Given the material below, repeat exactly the lines from the one containing "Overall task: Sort" through the final line, and nothing else.

*** GIVEN MATERIAL Section Begins ***

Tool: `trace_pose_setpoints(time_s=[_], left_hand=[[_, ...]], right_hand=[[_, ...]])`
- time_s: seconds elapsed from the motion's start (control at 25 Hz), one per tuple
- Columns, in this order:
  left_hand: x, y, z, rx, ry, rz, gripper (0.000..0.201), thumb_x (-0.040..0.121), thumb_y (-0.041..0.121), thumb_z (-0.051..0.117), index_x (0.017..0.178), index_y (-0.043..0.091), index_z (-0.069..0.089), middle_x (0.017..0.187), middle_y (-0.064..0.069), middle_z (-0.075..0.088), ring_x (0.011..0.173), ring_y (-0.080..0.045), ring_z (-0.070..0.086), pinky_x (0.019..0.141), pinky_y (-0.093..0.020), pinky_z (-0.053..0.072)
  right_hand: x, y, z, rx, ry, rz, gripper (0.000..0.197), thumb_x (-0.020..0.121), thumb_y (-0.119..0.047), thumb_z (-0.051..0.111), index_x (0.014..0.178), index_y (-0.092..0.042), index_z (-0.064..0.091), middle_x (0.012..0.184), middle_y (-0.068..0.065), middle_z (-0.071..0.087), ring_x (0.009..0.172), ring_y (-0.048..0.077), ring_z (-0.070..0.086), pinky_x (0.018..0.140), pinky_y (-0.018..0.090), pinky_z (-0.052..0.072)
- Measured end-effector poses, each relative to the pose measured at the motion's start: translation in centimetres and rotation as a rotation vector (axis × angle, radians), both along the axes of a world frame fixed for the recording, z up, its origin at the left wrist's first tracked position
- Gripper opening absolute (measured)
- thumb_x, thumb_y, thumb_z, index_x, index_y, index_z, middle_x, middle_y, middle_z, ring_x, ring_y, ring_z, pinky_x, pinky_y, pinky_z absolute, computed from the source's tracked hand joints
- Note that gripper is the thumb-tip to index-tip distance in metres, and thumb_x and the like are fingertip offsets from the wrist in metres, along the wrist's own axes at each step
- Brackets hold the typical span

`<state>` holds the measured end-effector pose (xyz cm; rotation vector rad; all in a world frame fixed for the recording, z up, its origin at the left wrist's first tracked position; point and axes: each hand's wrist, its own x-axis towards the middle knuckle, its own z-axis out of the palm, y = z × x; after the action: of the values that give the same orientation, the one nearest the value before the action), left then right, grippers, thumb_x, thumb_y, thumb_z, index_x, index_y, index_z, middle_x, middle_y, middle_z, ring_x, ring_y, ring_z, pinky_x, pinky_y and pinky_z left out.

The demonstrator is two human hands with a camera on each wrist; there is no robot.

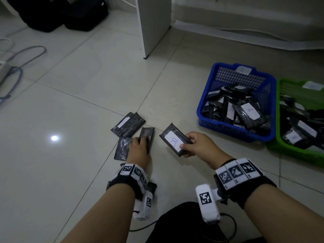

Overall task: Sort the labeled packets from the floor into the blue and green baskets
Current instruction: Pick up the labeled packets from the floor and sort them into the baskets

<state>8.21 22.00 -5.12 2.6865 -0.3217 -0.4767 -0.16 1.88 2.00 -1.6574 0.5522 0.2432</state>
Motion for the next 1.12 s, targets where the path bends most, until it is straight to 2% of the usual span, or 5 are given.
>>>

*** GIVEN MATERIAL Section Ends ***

#### REPLY
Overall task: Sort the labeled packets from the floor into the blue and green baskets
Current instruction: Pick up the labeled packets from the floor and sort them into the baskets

<state>8.21 22.00 -5.12 2.6865 -0.3217 -0.4767 -0.16 1.88 2.00 -1.6574 0.5522 0.2432</state>
Motion for the next 1.12 s, targets where the path bends most, until it is straight to 2% of the usual span, or 5 are given.
>>>

The work on this exercise is finished.